Nothing but the lines below, from the first through the line containing "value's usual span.", should be set down, each one exactly and without pictures.

----

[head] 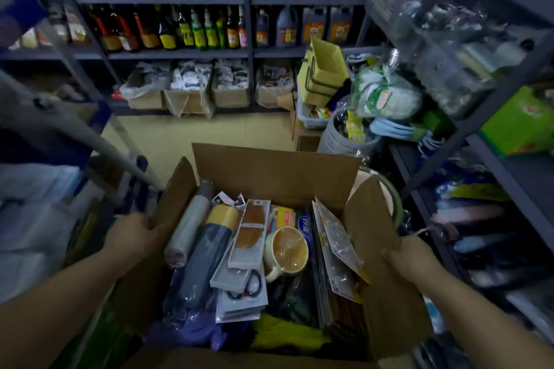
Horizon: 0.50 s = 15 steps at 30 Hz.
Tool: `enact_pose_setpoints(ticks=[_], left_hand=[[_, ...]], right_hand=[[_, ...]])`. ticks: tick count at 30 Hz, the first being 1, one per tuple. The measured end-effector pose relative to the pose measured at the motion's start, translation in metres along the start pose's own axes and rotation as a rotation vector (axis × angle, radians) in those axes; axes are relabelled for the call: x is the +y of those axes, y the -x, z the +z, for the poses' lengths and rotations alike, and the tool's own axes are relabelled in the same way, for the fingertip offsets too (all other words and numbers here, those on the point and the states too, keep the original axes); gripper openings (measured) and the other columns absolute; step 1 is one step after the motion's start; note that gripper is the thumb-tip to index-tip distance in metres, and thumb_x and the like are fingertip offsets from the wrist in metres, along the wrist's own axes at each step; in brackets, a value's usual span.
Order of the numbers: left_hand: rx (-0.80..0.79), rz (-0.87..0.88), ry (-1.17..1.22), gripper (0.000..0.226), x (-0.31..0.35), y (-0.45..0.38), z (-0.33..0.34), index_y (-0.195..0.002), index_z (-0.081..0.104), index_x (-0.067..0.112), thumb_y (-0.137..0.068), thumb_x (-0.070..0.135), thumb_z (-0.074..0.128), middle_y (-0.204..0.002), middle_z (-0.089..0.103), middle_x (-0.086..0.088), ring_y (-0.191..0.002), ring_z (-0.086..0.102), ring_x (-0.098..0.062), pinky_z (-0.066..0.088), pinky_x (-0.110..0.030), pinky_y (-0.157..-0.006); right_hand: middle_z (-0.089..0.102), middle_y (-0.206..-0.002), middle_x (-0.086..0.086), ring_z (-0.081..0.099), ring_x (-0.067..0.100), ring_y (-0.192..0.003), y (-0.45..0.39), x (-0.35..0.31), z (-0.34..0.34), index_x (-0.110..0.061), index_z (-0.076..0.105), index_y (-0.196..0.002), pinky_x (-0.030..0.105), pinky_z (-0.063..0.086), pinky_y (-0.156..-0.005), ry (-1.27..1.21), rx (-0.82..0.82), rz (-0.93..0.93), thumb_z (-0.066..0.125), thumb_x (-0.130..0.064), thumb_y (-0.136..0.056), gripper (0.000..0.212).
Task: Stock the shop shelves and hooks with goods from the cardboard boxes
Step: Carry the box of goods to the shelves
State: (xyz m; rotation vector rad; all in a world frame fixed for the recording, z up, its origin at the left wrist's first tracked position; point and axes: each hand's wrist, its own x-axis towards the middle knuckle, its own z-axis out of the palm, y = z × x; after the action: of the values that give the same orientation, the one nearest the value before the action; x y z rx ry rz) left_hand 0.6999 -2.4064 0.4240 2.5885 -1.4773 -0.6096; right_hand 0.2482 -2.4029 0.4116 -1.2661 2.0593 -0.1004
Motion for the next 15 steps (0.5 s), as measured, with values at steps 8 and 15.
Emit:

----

* **YOUR SOLUTION**
[head] 
Horizon: 0.50 s = 15 steps at 30 Hz.
Tool: `enact_pose_setpoints(ticks=[_], left_hand=[[_, ...]], right_hand=[[_, ...]])`. ticks: tick count at 30 Hz, the first being 1, one per tuple. The measured end-effector pose relative to the pose measured at the motion's start, translation in metres along the start pose's own axes and rotation as a rotation vector (axis × angle, radians) in those axes; axes are relabelled for the call: x is the +y of those axes, y the -x, z the +z, for the poses' lengths and rotations alike, and the tool's own axes are relabelled in the same way, for the fingertip offsets too (all other words and numbers here, those on the point and the states too, keep the original axes); gripper openings (measured) and the other columns absolute; step 1 is one step after the motion's start; note that gripper is the thumb-tip to index-tip distance in metres, and thumb_x and the like are fingertip offsets from the wrist in metres, along the wrist's own axes at each step; in brackets, a value's usual span.

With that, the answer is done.